→ Exercise aim: A faithful copy of the listing below is needed, with its pictures left out.

→ Information supplied:
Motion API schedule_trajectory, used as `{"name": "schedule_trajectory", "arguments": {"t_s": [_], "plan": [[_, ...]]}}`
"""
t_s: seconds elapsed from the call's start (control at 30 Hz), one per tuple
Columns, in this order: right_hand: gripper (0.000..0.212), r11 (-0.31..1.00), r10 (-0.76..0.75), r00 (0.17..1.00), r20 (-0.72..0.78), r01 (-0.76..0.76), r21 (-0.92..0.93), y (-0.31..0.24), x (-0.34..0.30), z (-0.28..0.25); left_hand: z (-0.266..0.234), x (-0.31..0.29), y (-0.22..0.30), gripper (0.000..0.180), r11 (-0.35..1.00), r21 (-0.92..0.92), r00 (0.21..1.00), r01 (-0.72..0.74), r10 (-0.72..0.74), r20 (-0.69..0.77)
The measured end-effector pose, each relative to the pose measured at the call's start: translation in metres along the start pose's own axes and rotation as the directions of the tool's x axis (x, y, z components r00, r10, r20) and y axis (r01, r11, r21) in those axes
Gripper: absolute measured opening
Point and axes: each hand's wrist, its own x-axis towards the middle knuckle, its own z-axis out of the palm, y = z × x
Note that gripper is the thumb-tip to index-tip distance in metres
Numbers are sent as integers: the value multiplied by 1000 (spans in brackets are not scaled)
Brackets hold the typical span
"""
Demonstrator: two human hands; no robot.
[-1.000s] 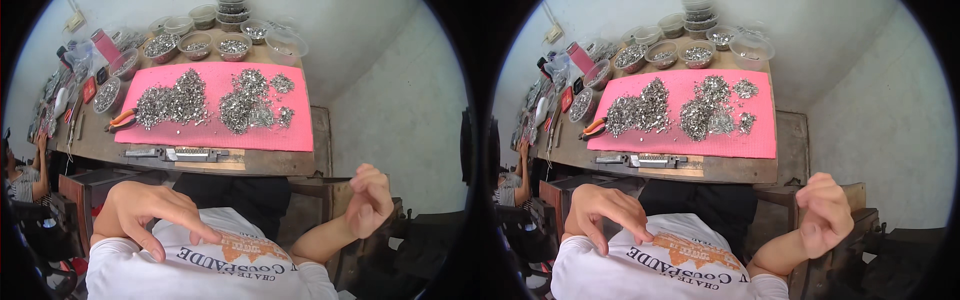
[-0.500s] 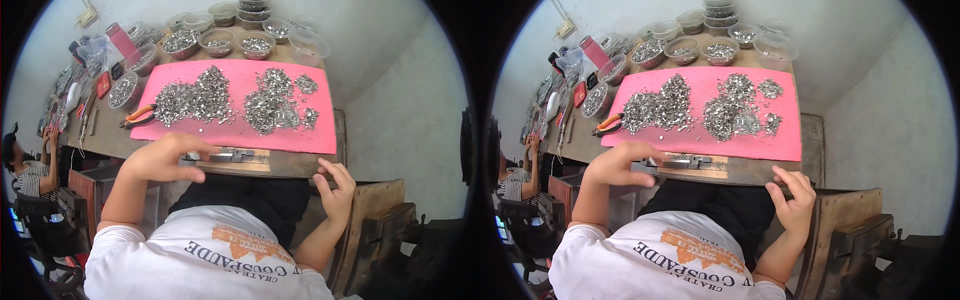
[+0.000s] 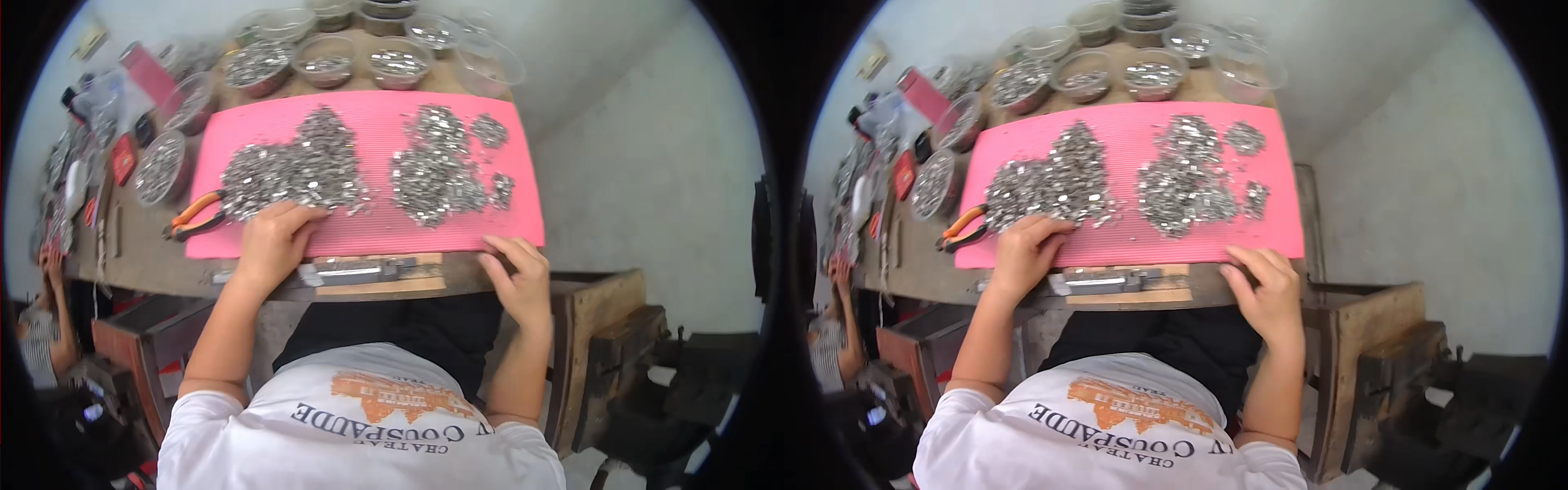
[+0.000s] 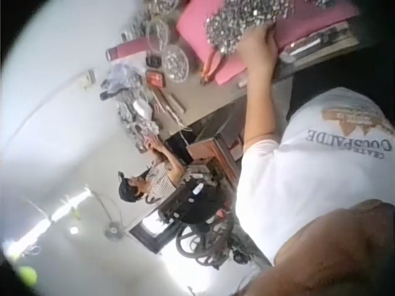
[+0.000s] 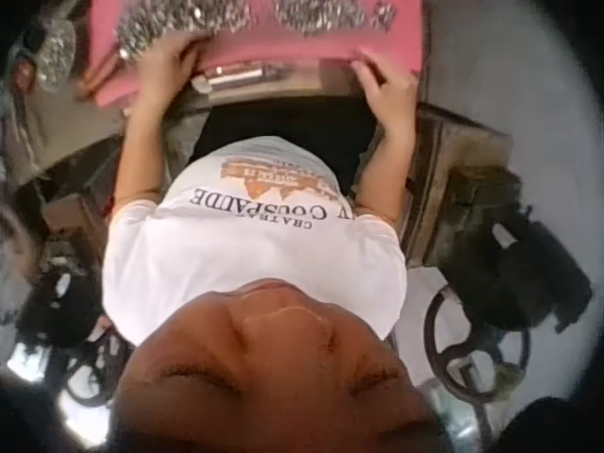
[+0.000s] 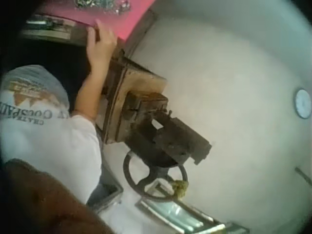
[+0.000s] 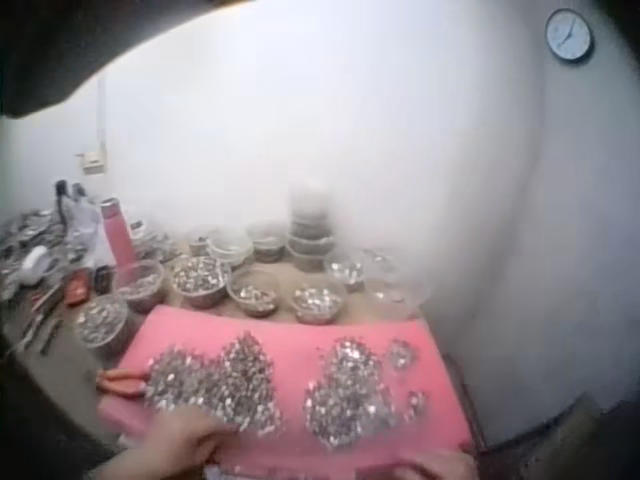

→ The completed task:
Motion API schedule_trajectory, used as `{"name": "schedule_trajectory", "arguments": {"t_s": [_], "plan": [[_, ...]]}}`
"""
t_s: seconds elapsed from the call's start (control at 30 Hz), one per tuple
Columns, in this order: right_hand: gripper (0.000..0.212), r11 (-0.31..1.00), r10 (-0.76..0.75), r00 (0.17..1.00), r20 (-0.72..0.78), r01 (-0.76..0.76), r21 (-0.92..0.93), y (-0.31..0.24), x (-0.34..0.30), z (-0.28..0.25); left_hand: z (-0.266..0.234), x (-0.31..0.29), y (-0.22..0.30), gripper (0.000..0.180), r11 (-0.35..1.00), r21 (-0.92..0.92), r00 (0.21..1.00), r01 (-0.72..0.74), r10 (-0.72..0.74), r20 (-0.69..0.77)
The measured end-effector pose, each relative to the pose measured at the call's start: translation in metres along the start pose's own axes and rotation as the directions of the tool's x axis (x, y, z components r00, r10, r20) and y axis (r01, r11, r21) in those axes
Gripper: absolute measured opening
Point and axes: each hand's wrist, its own x-axis towards the middle knuckle, its own z-axis out of the palm, y = z × x
Note that gripper is the thumb-tip to index-tip distance in metres
Numbers are sent as integers: the value multiplied by 1000 (spans in brackets are not scaled)
Brackets hold the typical span
"""
Demonstrator: two human hands; no robot.
[-1.000s] 
[-0.500s] 
[+0.000s] 
[+0.000s] 
[+0.000s] 
[+0.000s] 
[+0.000s] 

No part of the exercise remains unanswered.